Он покопался в бардачке, достал старый диск Лу Рида. «Don’t you know, they’re gonna kill your sons… until they run run run run run run run run away…»[35]
Когда Лу Риду было четырнадцать, его подвергли лечению электрошоком, чтобы избавить от симпатии к мужчинам. Он был бисексуал. На этом настояли его собственные родители – люди, которые должны любить и принимать тебя любым… Однажды мы уже говорили об этом.Мне хотелось погладить его по голове, положить ладонь на то самое место, где росли короткие волоски и вырисовывалась странная геометрическая фигура, похожая на сердце.

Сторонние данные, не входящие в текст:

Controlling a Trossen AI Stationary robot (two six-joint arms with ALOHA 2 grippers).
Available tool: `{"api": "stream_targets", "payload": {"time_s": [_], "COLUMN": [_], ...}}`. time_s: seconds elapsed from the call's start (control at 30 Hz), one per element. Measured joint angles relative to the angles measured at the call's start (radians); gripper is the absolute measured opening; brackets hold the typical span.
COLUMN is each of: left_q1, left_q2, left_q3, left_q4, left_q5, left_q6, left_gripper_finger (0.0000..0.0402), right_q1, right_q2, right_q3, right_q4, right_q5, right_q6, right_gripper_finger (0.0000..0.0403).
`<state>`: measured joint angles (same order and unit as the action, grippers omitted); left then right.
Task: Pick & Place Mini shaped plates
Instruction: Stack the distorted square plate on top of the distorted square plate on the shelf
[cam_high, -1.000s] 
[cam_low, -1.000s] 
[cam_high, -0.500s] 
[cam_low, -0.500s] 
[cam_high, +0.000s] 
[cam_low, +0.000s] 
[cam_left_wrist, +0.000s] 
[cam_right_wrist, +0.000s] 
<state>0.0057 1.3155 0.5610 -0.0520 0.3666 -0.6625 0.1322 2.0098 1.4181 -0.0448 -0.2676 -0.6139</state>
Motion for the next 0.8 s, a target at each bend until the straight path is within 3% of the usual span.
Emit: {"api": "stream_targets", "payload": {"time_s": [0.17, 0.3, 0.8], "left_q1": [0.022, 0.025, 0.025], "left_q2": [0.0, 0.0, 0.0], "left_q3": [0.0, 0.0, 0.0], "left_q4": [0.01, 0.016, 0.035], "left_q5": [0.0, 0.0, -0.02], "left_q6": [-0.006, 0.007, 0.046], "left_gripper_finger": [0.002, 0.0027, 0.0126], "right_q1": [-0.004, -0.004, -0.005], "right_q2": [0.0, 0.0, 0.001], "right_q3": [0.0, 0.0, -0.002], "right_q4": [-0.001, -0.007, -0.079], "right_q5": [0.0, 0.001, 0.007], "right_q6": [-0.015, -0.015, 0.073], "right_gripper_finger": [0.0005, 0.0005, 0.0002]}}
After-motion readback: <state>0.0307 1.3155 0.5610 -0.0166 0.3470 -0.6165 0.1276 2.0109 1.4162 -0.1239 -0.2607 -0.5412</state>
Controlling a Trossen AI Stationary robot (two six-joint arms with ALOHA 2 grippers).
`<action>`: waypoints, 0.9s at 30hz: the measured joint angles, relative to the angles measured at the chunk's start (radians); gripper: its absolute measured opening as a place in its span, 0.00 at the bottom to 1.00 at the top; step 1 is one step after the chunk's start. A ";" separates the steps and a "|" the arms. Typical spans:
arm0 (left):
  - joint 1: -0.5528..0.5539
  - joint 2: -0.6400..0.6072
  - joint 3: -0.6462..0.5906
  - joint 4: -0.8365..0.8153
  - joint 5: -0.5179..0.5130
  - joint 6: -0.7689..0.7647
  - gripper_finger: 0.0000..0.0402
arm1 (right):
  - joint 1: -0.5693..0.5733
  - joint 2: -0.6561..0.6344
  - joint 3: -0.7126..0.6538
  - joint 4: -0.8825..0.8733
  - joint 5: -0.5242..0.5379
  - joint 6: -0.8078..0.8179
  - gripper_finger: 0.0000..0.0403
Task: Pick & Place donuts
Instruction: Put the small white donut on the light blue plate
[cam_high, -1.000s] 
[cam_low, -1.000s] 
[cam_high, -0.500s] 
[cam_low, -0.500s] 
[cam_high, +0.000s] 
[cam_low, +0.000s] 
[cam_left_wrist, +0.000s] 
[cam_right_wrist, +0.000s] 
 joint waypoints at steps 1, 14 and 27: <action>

Мы остановились в придорожном кафе, чтобы дети могли перекусить. Подошли к холодильнику, взяли воды. Смущенно посмотрели друг на друга, Костантино мне подмигнул:
– Пойду в туалет.
Мы следовали инстинкту. Как обезглавленные куры, мы по инерции продолжали бежать вперед. Толстуха в синих перчатках, толкающая перед собой тележку, увидела, как мы заходим в мужской туалет. Я бросил на блюдце один евро. Последняя кабина всегда самая удобная. Мы зашли и закрылись. И несколько секунд мы, крепко обнявшись, стояли за дверью. Когда мы вышли, то увидели Ленни и Джованни в мужском туалете. Он стоял в одной из кабинок, дверь была открыта. Так мы все четверо оказались в одной кабинке.
– He was pissing his pants, dad[36]
.Ленни смущенно улыбалась, – казалось, ей еще более неловко, чем нам. Я поднес руку к сердцу. Как бы меня не хватил инфаркт. Грудь затвердела, точно плита. «Господи, сделай так, чтобы она не догадалась». Потому что в этот момент я понял, что больше всего на свете я боюсь того, что Ленни увидит, кто я. Если она узнает, я никогда не обрету покоя. Так что, пока мы едем, дорога кажется мне закрученными черными рельсами американских горок, которые поднимаются, а затем резко падают вниз, как и страх у меня в груди.